Jan. 7, 2014 | When Pauline Wagnon’s mother, Virginia Thompson, was diagnosed with cancer in the mid-1940s and treated for free and cured at UAMS, Wagnon set her mind to paying it forward.
Wagnon passed away September at age 89, but left behind a $185,268 life insurance gift to UAMS that not even her family knew about.
Tim Dockery, director of planned giving.
“She always made an effort to find some kindness for the less fortunate and in turn she never failed to show appreciation when an act of kindness was bestowed upon her,” said Nick Wagnon. “This is the reason we are here today. Despite her family not having the financial ability to pay for medical services, UAMS accepted Pauline’s mother as a patient and provided her the best care possible.”
Burchett presented the family with the Society of the Double Helix Award, which is presented to individuals, foundations, corporations and organizations that contribute more than $100,000.
“This story about the matriarch we are celebrating here today is incomparable in my quarter of a century of work in higher education,” Burchett said. “It truly is an honor to gather this group here today – the members of the family and members of UAMS staff that have played a role in this extraordinary gift.”
Several members of Wagnon’s family spoke about her kindness, generosity and frugality. Jami Ellis, director of supplychain logistics at UAMS and the granddaughter of Wagnon, said she is humbled by her grandmother’s gift.

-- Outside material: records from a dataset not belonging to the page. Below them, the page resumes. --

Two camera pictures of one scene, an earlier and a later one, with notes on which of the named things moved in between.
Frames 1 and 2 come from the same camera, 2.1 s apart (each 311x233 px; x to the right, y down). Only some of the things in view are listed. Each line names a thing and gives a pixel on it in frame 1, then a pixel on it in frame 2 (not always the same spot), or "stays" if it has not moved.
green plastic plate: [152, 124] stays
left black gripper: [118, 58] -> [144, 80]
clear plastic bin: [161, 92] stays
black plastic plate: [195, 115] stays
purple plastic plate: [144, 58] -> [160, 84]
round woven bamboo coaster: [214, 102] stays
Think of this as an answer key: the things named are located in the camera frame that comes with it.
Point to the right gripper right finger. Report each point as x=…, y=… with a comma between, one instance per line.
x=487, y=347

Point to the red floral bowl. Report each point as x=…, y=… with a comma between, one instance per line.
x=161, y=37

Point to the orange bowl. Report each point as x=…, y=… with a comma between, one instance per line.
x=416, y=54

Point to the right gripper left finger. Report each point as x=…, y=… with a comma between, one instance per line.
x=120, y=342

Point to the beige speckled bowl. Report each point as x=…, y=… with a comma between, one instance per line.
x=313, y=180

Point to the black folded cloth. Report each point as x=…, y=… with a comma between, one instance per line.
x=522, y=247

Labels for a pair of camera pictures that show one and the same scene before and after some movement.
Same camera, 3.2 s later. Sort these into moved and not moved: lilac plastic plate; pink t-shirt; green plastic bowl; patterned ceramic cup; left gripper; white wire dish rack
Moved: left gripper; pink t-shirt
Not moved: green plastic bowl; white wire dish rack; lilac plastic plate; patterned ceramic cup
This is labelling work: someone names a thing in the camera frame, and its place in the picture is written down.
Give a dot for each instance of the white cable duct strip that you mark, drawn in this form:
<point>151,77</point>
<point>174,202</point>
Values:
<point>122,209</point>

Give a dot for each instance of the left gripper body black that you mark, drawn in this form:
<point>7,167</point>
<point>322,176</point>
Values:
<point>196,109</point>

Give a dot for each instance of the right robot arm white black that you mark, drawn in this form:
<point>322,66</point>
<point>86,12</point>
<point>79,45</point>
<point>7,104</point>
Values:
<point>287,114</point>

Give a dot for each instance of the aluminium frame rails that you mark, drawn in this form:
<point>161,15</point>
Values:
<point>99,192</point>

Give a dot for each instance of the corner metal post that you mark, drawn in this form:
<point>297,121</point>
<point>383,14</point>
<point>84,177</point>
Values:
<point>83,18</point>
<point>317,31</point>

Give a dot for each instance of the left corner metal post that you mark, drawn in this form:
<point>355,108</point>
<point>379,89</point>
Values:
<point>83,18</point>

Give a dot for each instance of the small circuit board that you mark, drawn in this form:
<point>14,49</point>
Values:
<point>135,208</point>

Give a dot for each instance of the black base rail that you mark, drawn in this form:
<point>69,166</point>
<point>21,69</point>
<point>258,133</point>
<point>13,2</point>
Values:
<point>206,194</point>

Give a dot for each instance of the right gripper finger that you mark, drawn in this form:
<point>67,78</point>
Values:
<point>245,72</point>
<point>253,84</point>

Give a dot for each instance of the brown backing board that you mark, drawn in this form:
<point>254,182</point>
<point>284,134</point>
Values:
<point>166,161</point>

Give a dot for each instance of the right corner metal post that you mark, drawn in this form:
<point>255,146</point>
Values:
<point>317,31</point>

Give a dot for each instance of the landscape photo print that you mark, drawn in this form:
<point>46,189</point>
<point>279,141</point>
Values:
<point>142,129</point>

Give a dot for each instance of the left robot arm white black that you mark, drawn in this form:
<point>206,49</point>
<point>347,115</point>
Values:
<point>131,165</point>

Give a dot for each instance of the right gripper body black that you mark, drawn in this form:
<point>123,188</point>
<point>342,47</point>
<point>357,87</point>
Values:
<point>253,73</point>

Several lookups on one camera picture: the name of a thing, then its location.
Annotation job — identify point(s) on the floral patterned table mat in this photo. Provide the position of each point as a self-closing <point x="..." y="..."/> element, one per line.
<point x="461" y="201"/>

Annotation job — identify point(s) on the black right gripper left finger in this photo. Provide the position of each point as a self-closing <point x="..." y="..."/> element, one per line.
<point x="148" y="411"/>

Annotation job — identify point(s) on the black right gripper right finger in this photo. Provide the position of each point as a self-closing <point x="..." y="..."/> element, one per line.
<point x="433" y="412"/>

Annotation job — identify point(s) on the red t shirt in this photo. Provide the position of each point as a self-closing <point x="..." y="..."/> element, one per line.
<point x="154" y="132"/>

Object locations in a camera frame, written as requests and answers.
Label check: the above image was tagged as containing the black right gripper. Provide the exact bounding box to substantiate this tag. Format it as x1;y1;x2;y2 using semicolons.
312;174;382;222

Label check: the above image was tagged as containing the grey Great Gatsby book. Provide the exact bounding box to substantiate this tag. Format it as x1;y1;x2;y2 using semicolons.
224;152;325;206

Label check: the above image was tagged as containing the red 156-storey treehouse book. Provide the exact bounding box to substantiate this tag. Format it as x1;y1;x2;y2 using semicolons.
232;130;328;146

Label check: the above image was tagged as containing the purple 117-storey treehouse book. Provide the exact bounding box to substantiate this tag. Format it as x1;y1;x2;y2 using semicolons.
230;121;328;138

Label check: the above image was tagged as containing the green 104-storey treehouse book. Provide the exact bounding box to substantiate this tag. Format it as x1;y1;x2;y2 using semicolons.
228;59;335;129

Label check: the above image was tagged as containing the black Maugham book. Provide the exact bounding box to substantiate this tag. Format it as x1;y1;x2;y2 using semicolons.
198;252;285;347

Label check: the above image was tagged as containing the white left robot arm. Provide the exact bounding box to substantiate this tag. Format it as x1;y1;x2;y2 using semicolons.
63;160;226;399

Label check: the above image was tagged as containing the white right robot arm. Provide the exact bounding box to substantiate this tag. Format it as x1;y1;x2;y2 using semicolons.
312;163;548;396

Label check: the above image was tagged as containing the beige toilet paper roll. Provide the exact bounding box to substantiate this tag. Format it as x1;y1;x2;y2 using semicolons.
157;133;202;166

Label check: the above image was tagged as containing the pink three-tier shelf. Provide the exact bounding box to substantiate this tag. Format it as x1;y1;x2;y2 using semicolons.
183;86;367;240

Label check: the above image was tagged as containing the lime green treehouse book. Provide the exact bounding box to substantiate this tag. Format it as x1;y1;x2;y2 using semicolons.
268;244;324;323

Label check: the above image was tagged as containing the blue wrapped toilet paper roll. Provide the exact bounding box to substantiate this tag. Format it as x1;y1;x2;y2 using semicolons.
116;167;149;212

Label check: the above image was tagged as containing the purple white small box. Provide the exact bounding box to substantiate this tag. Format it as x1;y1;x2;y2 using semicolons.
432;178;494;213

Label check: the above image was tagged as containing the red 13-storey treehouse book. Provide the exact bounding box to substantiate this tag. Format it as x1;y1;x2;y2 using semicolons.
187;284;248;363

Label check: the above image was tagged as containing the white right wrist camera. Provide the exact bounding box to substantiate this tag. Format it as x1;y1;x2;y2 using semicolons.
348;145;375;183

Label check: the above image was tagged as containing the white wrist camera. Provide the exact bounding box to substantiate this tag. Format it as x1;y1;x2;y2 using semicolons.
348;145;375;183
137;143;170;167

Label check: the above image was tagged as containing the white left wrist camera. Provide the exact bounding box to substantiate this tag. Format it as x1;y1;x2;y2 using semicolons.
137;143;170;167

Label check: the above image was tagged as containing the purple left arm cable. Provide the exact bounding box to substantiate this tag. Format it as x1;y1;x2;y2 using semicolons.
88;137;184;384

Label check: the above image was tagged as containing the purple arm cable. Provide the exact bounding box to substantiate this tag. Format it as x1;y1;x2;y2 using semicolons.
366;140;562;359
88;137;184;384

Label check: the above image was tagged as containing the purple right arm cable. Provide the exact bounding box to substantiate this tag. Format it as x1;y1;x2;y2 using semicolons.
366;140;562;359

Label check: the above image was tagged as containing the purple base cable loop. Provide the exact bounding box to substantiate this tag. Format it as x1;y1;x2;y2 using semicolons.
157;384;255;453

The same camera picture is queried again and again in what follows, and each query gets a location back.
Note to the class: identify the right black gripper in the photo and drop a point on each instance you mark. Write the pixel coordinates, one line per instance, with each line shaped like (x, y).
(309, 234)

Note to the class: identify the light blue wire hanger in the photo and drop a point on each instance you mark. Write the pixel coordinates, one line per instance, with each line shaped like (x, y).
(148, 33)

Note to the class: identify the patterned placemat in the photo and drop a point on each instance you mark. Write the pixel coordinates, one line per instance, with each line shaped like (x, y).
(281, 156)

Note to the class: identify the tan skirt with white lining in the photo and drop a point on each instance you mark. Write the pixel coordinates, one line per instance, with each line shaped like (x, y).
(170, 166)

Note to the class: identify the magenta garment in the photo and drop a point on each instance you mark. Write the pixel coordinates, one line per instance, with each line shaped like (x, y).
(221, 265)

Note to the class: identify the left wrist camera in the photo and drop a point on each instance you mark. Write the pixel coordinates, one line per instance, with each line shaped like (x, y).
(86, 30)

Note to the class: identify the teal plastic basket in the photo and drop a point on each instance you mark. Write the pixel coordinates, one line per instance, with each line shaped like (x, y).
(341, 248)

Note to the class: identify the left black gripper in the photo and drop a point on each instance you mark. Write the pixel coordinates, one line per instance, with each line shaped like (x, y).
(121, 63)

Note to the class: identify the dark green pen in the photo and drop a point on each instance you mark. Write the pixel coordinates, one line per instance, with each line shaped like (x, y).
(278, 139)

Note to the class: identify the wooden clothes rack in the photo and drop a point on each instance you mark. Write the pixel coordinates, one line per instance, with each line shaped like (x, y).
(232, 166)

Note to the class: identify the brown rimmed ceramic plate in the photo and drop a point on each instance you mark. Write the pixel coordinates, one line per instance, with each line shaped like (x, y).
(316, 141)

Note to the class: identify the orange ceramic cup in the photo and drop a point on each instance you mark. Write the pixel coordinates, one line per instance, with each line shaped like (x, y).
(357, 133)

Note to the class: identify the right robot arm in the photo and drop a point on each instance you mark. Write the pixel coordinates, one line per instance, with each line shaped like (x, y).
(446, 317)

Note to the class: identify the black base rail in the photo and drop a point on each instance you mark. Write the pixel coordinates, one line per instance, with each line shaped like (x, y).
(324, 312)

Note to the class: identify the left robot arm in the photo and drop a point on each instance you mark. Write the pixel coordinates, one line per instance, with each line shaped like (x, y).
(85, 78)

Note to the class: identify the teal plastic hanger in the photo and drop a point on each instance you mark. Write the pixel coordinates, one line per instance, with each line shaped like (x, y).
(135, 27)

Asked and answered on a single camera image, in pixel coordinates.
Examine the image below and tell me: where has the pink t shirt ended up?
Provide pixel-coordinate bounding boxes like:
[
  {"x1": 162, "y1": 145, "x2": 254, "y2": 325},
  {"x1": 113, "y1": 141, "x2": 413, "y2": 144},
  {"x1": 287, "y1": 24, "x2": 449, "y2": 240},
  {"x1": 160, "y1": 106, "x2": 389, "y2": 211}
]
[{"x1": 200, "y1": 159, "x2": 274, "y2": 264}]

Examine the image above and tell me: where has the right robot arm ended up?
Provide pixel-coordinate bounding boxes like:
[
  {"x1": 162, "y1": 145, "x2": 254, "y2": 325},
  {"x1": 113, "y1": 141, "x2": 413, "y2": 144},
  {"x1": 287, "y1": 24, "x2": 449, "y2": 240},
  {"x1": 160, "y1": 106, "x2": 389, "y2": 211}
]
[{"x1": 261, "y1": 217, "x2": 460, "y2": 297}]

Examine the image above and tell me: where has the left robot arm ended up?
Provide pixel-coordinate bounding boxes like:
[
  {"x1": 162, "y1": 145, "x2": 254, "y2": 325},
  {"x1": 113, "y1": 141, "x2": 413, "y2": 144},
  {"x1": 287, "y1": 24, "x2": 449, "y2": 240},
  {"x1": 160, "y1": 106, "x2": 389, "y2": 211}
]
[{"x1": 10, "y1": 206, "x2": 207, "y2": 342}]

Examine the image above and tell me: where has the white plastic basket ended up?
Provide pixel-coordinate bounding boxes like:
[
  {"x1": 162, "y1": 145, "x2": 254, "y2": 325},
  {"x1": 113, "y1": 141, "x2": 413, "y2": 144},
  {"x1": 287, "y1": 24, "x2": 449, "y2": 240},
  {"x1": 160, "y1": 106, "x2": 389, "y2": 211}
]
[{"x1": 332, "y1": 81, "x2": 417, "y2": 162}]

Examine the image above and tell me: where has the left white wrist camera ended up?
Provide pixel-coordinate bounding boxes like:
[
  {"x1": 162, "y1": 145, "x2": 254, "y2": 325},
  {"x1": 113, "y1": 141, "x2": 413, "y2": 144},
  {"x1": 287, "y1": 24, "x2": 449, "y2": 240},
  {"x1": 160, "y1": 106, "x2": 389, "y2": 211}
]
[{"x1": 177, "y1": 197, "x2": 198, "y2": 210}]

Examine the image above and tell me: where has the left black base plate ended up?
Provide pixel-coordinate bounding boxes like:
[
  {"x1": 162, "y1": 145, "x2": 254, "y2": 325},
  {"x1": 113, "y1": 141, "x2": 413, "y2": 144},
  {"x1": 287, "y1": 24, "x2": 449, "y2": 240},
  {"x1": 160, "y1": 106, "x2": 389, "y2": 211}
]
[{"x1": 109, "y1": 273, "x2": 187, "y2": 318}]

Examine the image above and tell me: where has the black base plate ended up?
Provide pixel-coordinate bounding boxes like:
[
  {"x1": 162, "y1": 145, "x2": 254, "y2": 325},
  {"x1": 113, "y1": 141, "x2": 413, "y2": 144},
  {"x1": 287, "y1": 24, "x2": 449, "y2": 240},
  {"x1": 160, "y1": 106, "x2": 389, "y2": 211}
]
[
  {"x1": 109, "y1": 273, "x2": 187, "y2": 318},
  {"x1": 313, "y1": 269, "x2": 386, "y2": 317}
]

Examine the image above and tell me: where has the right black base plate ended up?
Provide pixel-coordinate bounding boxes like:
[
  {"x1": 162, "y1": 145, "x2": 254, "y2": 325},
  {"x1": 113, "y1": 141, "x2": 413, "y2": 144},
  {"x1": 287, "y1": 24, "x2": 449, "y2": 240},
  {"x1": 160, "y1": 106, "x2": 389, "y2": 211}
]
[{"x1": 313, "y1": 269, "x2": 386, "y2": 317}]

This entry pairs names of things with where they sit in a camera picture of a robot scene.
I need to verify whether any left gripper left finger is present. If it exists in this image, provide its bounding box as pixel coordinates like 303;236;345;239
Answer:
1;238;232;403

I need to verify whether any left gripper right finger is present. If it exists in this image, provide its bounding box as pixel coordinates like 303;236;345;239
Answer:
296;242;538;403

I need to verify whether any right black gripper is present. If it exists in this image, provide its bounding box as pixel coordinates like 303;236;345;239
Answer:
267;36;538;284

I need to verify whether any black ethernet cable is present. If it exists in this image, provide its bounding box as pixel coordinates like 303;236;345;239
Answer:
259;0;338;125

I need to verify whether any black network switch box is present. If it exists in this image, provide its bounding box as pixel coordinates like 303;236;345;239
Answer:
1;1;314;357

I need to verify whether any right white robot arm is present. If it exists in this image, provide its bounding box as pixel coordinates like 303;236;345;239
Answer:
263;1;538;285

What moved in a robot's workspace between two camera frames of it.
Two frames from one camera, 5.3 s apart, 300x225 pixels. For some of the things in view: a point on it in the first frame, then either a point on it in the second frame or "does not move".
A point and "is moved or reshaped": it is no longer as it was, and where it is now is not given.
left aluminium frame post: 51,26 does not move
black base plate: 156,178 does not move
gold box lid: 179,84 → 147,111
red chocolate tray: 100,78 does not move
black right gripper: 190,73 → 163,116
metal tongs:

“She has showed us such an example of how we all need to think about what we do can to give back,” Ellis said. “UAMS is a wonderful place to work, and it has provided a lot of opportunity for me. It is a pleasure to work at a place that strives to give the best possible care to our patients and does so much to better the health of our state with accessible health care and research. My grandmother’s gift to UAMS will help us to continue the great work we do here. It’s wonderful to be a part of it.”